Minutes from the U.S. Federal Reserve’s policy meeting on December 14-15 show that the central bank is being persistent about unwinding quantitive easing (QE) tactics and that it views ultra-low interest rates as no longer necessary. Global markets immediately dropped after the news was published as stock markets roiled, crypto markets shed billions, and precious metals like gold slipped a hair in value as well.

US Central Bank Policy Meeting Suggests the QE and Low-Interest Rate Fiesta Is Coming to an End, Global Markets Lose Billions

Recently published notes from the Fed meeting last month indicate that the U.S. central bank thinks the economy is healthy enough to unwind major asset purchases and increase the benchmark interest rate.
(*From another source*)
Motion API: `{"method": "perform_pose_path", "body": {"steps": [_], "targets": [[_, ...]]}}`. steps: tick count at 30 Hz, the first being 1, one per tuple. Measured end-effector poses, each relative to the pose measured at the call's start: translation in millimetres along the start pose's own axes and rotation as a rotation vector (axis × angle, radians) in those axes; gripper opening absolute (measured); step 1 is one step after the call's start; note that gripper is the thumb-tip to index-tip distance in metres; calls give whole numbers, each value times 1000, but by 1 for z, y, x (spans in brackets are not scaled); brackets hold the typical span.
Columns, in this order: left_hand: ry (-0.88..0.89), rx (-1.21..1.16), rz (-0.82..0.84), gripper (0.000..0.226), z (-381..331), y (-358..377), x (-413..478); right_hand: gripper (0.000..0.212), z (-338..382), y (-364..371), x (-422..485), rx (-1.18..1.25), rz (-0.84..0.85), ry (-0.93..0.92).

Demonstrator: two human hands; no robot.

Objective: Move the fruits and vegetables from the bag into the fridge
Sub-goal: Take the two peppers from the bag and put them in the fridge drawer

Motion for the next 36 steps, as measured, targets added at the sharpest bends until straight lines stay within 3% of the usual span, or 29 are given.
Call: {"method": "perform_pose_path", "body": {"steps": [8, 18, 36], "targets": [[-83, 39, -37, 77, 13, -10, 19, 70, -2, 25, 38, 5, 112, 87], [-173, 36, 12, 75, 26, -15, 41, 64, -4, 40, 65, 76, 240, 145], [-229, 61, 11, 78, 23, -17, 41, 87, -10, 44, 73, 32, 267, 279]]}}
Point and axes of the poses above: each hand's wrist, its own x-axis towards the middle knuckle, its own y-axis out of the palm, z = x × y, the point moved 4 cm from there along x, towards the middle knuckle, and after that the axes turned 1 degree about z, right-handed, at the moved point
Mizuho Bank’s Vishnu Varathan wrote in a report that the minutes update from the Fed “bludgeoned the markets” after it was published. Barron’s financial author Randall W. Forsyth wrote that investors being “surprised, is somewhat surprising.”

Fed chair Jerome Powell gave no details on when the interest rate hike will begin and when it comes to QE, Powell said it was “best to take a careful, methodical approach.” Powell insisted that the cautious attitude toward tapering is because “markets can be sensitive.” Stock markets were sensitive on January 5, after the Fed minutes were published, and the crypto economy shed billions in value as well. Gold shed 1% and silver shed 3% in value during the last 24 hours after the Fed minutes were published.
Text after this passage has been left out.